Acceleration in Atwood's Machine determines how fast the load of bricks and the counterweight will move. Using the formula derived from combining the equations from Newton's Second Law, we find:

• The acceleration \( a \) is calculated as \[ a = \frac{(m_2 - m_1)g}{m_1 + m_2}\]where \( m_1 = 15 \, \text{kg} \) and \( m_2 = 28 \, \text{kg} \).
• Substituting the given values, the acceleration is approximately \( a \approx 3.16 \, \text{m/s}^2 \).

This result indicates that the entire system accelerates due to the gravitational pull on the heavier mass.
The positive sign of the acceleration confirms that the net motion will be in the direction of the larger mass (the counterweight). By understanding acceleration, we gain insight into the motion's timing and dynamics within Atwood's Machine.
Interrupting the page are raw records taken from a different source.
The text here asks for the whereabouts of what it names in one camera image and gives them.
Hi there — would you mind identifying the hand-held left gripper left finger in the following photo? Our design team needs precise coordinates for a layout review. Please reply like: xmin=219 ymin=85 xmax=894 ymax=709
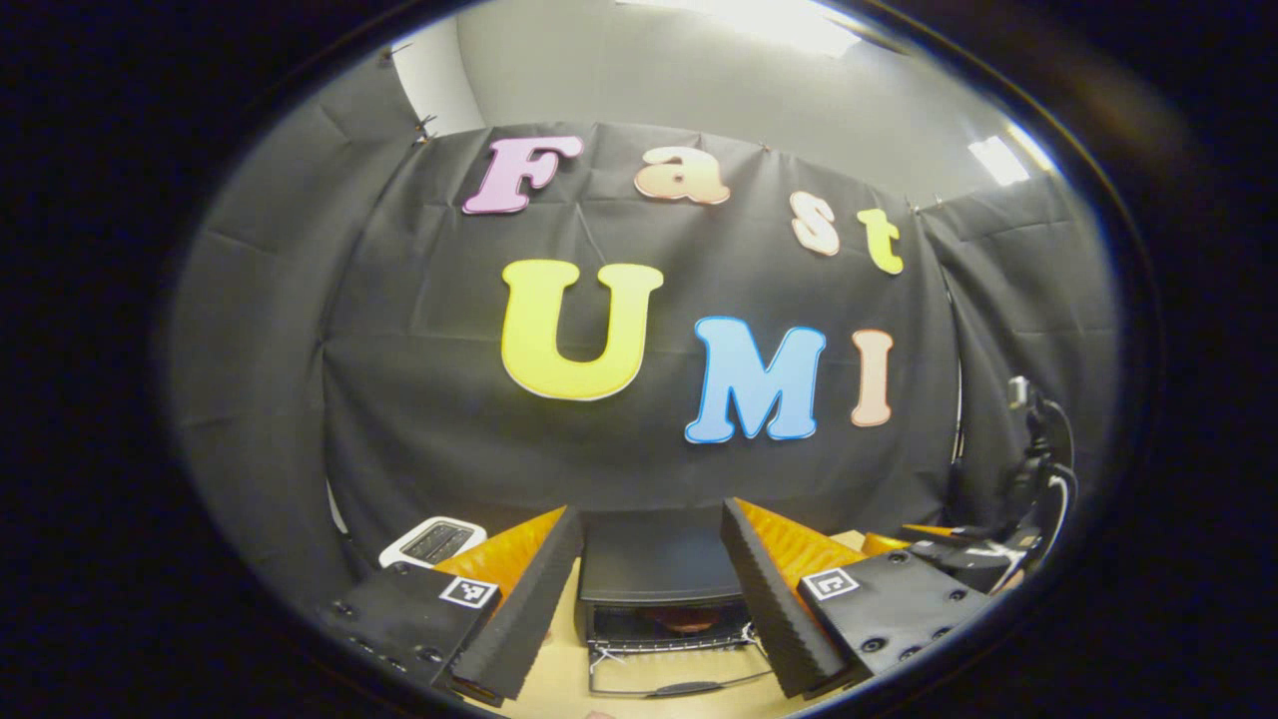
xmin=319 ymin=504 xmax=585 ymax=708

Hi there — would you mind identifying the black electric oven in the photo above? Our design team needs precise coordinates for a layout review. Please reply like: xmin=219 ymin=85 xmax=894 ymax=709
xmin=576 ymin=504 xmax=778 ymax=700

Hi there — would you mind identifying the black backdrop cloth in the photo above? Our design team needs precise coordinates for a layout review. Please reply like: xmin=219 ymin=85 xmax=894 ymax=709
xmin=165 ymin=50 xmax=1119 ymax=600

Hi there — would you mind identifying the red-brown meat piece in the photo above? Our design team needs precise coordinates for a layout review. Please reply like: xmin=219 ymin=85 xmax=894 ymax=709
xmin=654 ymin=607 xmax=732 ymax=636

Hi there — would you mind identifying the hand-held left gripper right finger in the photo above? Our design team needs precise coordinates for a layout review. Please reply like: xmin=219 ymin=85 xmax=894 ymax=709
xmin=720 ymin=497 xmax=991 ymax=700

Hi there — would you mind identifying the large ceiling light panel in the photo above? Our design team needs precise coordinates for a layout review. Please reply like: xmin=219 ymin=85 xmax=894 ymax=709
xmin=617 ymin=0 xmax=862 ymax=58

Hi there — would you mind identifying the small ceiling light panel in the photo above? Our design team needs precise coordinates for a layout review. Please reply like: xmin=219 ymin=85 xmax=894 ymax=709
xmin=966 ymin=136 xmax=1031 ymax=188

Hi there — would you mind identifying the white toaster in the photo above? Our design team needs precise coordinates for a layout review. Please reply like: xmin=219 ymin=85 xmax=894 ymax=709
xmin=378 ymin=515 xmax=489 ymax=571
Tension in the rope of Atwood's Machine is a force that continuously adjusts to ensure both masses move synchronously over the pulley. Calculating the tension involves using the acceleration found earlier:

• For the 15 kg load of bricks, the tension is calculated as \( T = m_1 a + m_1 g \).
  Plugging in the values, we find \[T = 15 \times 3.16 + 15 \times 9.8 \approx 194.4 \, \text{N}\]
• This shows that the tension force not only supports the weight of the load of bricks but also contributes to its upward acceleration.

Comparing this tension to the weights:

• The tension force is more than the weight of the bricks (147 N), because it has to lift the bricks and provide acceleration.
• However, it is less than the counterweight's gravitational force (274.4 N), which is why the counterweight moves downwards, pulling the bricks upward.

Understanding tension is vital for ensuring the safe and effective design of systems like Atwood's Machine, highlighting how forces interact dynamically.